Assuming this has a lot to do with Google's TPUs. Google is well positioned to be the AWS for AIs given the increased efficiency of TPUs, which only they have.
Could be other way round too. Meta wants to use their own data centers capacity for their custom AI solutions. Generic compute and storage for online and batch workloads can be moved to Google cloud infra.
Also, AI training can be centralized but user serving benefits from being close to the user. So Meta might be building huge new data centers for AI training and centralized analytics etc, while using plenty of DCs owned by others around the globe to run their apps.
Yep definitely could be
Seems likely because the article says "Meta’s deal with Google is mainly around artificial intelligence infrastructure, said one of the people".
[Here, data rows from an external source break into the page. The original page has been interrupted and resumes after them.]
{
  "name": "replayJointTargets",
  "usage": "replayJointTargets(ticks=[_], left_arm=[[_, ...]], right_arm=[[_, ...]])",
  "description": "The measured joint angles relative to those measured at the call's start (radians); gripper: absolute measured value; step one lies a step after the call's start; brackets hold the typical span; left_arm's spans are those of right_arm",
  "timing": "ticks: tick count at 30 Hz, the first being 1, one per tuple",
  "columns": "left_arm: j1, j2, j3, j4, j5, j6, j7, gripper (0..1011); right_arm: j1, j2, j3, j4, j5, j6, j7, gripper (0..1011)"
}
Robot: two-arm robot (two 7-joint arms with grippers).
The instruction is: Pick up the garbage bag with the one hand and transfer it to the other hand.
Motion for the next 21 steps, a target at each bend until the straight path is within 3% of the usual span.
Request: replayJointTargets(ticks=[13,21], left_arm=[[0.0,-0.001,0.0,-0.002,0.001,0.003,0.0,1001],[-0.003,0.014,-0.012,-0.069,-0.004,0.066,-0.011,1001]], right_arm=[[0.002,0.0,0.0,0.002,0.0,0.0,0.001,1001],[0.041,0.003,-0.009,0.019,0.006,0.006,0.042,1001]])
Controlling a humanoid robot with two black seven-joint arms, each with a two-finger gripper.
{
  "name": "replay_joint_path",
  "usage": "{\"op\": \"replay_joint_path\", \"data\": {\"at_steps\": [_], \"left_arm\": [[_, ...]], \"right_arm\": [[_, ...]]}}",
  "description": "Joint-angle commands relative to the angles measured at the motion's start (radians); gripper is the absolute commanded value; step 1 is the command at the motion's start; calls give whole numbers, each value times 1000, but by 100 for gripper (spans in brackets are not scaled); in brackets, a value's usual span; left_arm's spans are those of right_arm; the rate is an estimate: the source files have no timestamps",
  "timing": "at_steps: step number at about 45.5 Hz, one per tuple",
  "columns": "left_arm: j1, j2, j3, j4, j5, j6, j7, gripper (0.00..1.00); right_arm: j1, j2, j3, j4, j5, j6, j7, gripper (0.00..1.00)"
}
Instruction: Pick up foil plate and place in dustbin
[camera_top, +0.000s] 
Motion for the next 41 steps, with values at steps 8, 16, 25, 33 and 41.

GCP getting second tier TPU allocation b/c TPU cannot be enough to meet GDM needs. At this point, it would be very stupid for external customers betting on TPUs (I am looking at Apple).
> second tier TPU allocation
What exactly does this mean?
Probably that there are already several generations of TPU hardware - the best ones go to internal use, while the older hardware gets rented out to gcp to amortize the development costs.
Why would it be stupid?
Assuming they don’t screw it up. Google has a ton of great stuff but when it comes to actually making into a product they flounder. GCP still needs a lot of work.
What more of a product do you need than being able to boot a machine with a TPU strapped on at relative low cost?
GCP did that by firing senior support people and replacing them with more junior, offshore ones.
This can be as simple as someone taking the time to collect all the GCP accounts accumulated over the years for random projects into an enterprise committed spend. Doesn't have to be anything that crazy or new.